16. Aftermath - Book Four - Fog on the Clyde by A.J. Hall
Joe had - for the last few minutes or so - been wondering if Dex would come to him, and, if he did not, what he might do then. One could hardly set off wandering down the icy, elaborate, tartan-wallpapered corridors of what was left of Balmoral, in the hope of finding one’s lover amid the splendour and the ruin. But it was not a night to be left with one’s own thoughts, either.
Even if the servants talked.
Before he could become too paranoid - or indiscreet - there came a familiar scratch at the door, and Dex - in answer to his polite cough - was revealed, awkward in flannel pyjamas and dressing gown. He thrust himself back against the pillows, and tried to pretend he knew what to say. Dex could hardly have been unaware that he had been prepared to rip the airship from the sky, even once he was certain that Dex was aboard, rather than risk the weapon being deployed against his King. A man would be scarcely human who didn’t resent that.
Dex got in first, though.
“Have you heard about Charlie?”
A chopped nod - Joe didn’t think he could manage more. Heard? When he’d actually seen the Avro, agile and gallant, rear up between him and his certain death at the hands of the smug German manufacturer, and heard the cold clipped tones of the man at the controls as he made certain of his last kill in the only way he could?
Dex was holding out his arms to him, and, abruptly - a brief sharp pricking under his eyelids - Joe realised that Dex was being inconceivably generous; that he was genuinely confused about how matters had been, as far as he and Charlie had been concerned. With horrified realisation Joe wondered if even, perhaps, Dex thought Franks had been some sort of convenient camouflage for Joe’s real interest -
God! How wouldn’t Charlie - most conventional of men - who was not yet in his grave, let alone cold, have revolved at that thought -!
And then as he saw Dex’s stricken expression another thought took him, and his own arms were out, pulling Dex down into his bed and against his body, and stroking, kissing, reassuring. Answering the question that had not been asked.
He had been more unfair than he had realised, these last few years. Since Nanjing, Joe had both known and dodged the knowledge that Dex - the only person who had been able to get past the defences he had thrown up then - had performed flawlessly to support him, reassure him, never asking anything for himself but the right to be there the next time he needed to rest his whole weight upon him in order to continue.
He’d been too blind - too much of a coward - to realise that Dex had needed to him to show he knew it.
It was too late, of course, but nonetheless he let his hands convey his want and his apology as they played over Dex’s body.
“Nothing like that. Truly. We had to take out the ‘birds,” he breathed into Dex’s ear. “There was nothing you could do until we’d managed that. And we couldn’t have done it without Charlie. Red and I were outgunned today. Without Charlie there would have been a Fascist Government under a puppet king in Westminster tonight.

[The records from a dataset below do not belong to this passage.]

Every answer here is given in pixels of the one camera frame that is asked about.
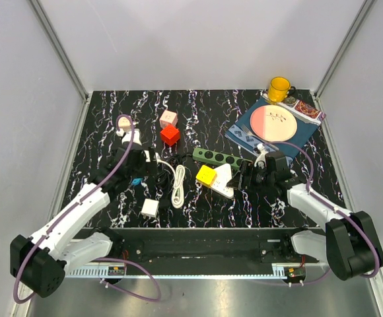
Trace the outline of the yellow cube socket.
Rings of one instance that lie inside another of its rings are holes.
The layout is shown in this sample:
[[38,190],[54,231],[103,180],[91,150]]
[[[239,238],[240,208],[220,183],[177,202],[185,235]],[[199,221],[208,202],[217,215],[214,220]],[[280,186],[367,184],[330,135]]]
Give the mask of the yellow cube socket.
[[217,177],[217,171],[206,165],[202,165],[195,179],[202,185],[210,188]]

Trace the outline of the white triangular power strip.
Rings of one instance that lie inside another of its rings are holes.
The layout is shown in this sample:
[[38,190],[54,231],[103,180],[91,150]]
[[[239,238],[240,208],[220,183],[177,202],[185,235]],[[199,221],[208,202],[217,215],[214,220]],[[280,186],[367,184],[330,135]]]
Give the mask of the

Without Charlie - and without whatever it was you and the Shuttleworth kid did to make sure he could fly again - I’d have been dead tonight too. So don’t blame yourself. Understand?”
He pressed his index finger lightly against Dex’s protesting lips.
“Ssh. Charlie knew the score, long before he got in the air. That leg was getting worse, not better. The stump was ankylosing, and he’s been in chronic pain for the best part of two years now. Rhys let on. Oh, yes I know the rest, too - don’t tell me. He was in love with Helen. And she was fond of him - she’d have married him in a heartbeat if he’d ever asked. But she was his cousin, he was twenty years older than her and a cripple to boot. Charlie wasn’t planning to ask. And it’d have been another three and three quarter years until leap year - “
Dex turned in his arms, trying to ease his own pain against Joe’s shoulder in a frantic clasp. He returned it. But the situation demanded something more. Grown suddenly reckless, Joe breathed in Dex’s ear,
“And?” Dex turned towards him, puzzled. He made his face daring and alive.
“Well, I rather thought that you were volunteering to participate in an illegal practice. Given you’re naked -” he blessed his impulse to remove Dex’s dressing gown and pyjamas at the first opportunity - “in my bed, you know. Shouldn’t we be talking about the constitutional implications?”
Dex, bless him, was blindingly sharp on the uptake.
“Of committing an illegal act in a Royal Palace?”
His body was hot and close. Joe pulled him even closer.
“Have you ever read any British history? Where better for it than a Royal Palace? And anyway, why limit yourself to one? You think after today we don’t reckon we can count on a pardon for all our sins?”
“How many sins had you in mind?” Dex enquired.
Joe’s eyebrows lifted recklessly. “How many were you planning to stay awake for?”